同事業は、AI社会の進展に伴うデータ通信量の急増と消費電力の増大という課題の解決を目的とするもので、チップレット間の信号伝送を従来の電気配線から光配線へと転換する次世代光実装技術の確立を目指す。具体的には、電子集積回路(EIC)と光集積回路(PIC)を積層した光エンジンを有機インターポーザに高精度で接続する狭ピッチハイブリッド接合技術や、ポリマー導波路とマイクロミラーを統合した光RDLインターポーザ技術を開発する。これらを組み合わせたCo-Packaged Optics(CPO)技術により、データ転送密度10Tbps/mmの実現と、伝送当たりの消費電力の大幅な削減を図る。

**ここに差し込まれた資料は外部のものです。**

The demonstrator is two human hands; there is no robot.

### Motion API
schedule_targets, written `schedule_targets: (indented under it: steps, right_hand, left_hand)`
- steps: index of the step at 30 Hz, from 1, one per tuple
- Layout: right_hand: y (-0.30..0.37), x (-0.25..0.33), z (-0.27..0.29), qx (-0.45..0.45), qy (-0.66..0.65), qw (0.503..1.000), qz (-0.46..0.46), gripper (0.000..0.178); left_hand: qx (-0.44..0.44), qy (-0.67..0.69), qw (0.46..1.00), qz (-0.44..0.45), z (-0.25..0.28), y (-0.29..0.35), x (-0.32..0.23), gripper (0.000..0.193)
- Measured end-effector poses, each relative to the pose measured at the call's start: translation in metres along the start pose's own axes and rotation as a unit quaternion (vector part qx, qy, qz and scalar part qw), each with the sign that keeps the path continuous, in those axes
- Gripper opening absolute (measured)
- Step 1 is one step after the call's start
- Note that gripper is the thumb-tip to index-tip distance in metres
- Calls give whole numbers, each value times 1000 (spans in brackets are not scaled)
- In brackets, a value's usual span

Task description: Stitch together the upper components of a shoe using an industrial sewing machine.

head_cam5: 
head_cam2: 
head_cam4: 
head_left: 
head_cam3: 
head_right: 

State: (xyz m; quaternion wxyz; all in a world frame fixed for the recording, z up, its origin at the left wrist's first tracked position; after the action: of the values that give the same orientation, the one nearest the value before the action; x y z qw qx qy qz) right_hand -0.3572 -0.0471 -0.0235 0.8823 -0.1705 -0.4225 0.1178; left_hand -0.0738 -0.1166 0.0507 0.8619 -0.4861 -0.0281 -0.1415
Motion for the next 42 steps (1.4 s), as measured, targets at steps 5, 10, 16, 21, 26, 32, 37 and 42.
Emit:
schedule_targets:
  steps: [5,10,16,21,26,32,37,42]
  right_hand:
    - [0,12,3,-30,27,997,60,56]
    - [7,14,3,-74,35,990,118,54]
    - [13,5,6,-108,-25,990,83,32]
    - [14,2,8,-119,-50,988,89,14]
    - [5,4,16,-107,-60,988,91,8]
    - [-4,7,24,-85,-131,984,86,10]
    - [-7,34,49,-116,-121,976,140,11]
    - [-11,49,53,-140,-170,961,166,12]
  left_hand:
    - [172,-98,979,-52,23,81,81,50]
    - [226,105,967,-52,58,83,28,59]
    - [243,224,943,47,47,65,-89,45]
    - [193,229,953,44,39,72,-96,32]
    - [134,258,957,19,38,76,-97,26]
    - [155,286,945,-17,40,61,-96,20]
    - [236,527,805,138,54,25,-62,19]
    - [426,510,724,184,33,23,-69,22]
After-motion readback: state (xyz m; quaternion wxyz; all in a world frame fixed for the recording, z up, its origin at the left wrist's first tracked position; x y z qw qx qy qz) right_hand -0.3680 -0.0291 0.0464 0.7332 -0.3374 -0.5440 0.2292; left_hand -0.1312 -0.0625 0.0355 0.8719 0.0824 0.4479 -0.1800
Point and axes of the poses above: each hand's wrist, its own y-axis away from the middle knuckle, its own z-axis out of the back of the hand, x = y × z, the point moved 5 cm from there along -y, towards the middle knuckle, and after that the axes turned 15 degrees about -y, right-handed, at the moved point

研究開発は、LSTCを中心に、東北大学、産業技術総合研究所、北海道大学、横浜国立大学、公立千歳科学技術大学、Rapidusに加え、imecおよびimec Japanが参画して進められる。また、公立千歳科学技術大学内には先端後工程拠点を整備し、オープンイノベーションの場として先端パッケージング技術の開発と社会実装を担う。

今回の取り組みにより、日本の半導体分野における国際競争力の強化と、革新的な情報通信基盤の構築への貢献が期待される。LSTCは今後も国内外の企業や研究機関と連携し、次世代半導体技術の研究開発と人材育成を推進していく方針だ。